§ WORK TO COMPLETE: Repeat the listing exactly as given, omitting every image.

§ AVAILABLE DATA:
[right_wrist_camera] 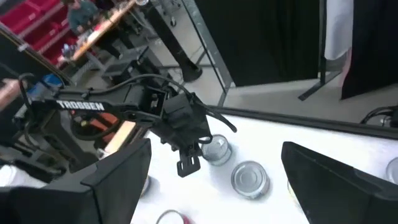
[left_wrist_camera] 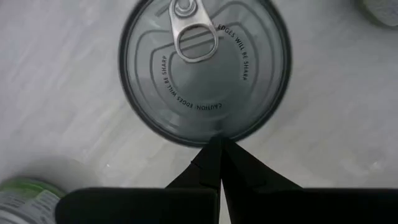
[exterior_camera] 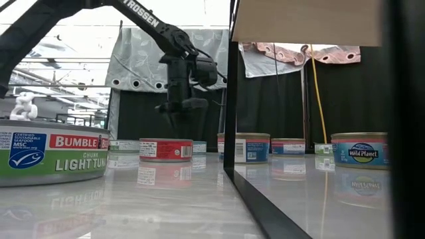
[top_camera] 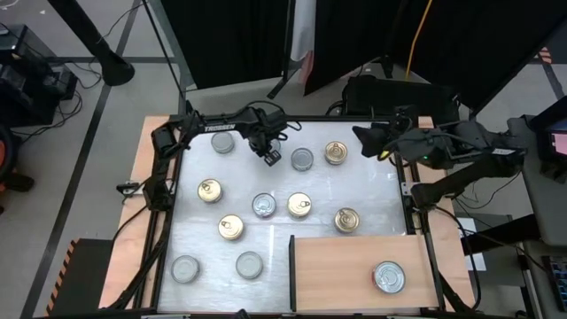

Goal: Stack canned seafood by type on shelf
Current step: Put the green-blue tuna can on the shelf

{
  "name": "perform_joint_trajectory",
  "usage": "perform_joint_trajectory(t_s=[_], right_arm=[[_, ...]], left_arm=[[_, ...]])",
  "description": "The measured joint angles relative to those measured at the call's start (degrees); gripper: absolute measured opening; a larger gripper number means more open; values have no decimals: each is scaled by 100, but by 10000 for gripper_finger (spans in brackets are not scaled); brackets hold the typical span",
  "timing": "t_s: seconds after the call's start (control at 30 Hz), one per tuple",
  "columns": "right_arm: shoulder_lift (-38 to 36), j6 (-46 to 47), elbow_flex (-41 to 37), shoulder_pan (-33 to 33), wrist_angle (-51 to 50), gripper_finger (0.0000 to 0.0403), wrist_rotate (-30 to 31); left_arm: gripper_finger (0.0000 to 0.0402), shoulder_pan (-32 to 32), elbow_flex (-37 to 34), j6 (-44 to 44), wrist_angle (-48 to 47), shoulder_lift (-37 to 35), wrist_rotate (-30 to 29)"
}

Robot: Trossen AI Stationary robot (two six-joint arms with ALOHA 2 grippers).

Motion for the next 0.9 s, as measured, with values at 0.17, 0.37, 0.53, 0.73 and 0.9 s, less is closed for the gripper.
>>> perform_joint_trajectory(t_s=[0.17,0.37,0.53,0.73,0.9], right_arm=[[-2,-217,0,-248,2,352,-474],[0,-352,0,-410,66,352,-529],[0,-510,0,-482,86,352,-658],[0,-534,0,-482,88,352,-772],[0,-578,0,-510,88,352,-767]], left_arm=[[8,-40,0,-21,-19,-4,-54],[7,-114,-344,-29,123,-43,-137],[7,-291,-727,-159,136,-29,-251],[6,-678,-935,-320,14,-628,-573],[2,-678,-903,-479,516,-1219,-1048]])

§ SOLUTION TO THE PROBLEM:
[right_wrist_camera] 
[left_wrist_camera] 
[exterior_camera] 
[top_camera] 

Goal: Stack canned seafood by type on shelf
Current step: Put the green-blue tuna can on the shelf

{
  "name": "perform_joint_trajectory",
  "usage": "perform_joint_trajectory(t_s=[_], right_arm=[[_, ...]], left_arm=[[_, ...]])",
  "description": "The measured joint angles relative to those measured at the call's start (degrees); gripper: absolute measured opening; a larger gripper number means more open; values have no decimals: each is scaled by 100, but by 10000 for gripper_finger (spans in brackets are not scaled); brackets hold the typical span",
  "timing": "t_s: seconds after the call's start (control at 30 Hz), one per tuple",
  "columns": "right_arm: shoulder_lift (-38 to 36), j6 (-46 to 47), elbow_flex (-41 to 37), shoulder_pan (-33 to 33), wrist_angle (-51 to 50), gripper_finger (0.0000 to 0.0403), wrist_rotate (-30 to 31); left_arm: gripper_finger (0.0000 to 0.0402), shoulder_pan (-32 to 32), elbow_flex (-37 to 34), j6 (-44 to 44), wrist_angle (-48 to 47), shoulder_lift (-37 to 35), wrist_rotate (-30 to 29)"
}

Robot: Trossen AI Stationary robot (two six-joint arms with ALOHA 2 grippers).

Motion for the next 0.9 s, as measured, with values at 0.17, 0.37, 0.53, 0.73 and 0.9 s, less is closed for the gripper.
>>> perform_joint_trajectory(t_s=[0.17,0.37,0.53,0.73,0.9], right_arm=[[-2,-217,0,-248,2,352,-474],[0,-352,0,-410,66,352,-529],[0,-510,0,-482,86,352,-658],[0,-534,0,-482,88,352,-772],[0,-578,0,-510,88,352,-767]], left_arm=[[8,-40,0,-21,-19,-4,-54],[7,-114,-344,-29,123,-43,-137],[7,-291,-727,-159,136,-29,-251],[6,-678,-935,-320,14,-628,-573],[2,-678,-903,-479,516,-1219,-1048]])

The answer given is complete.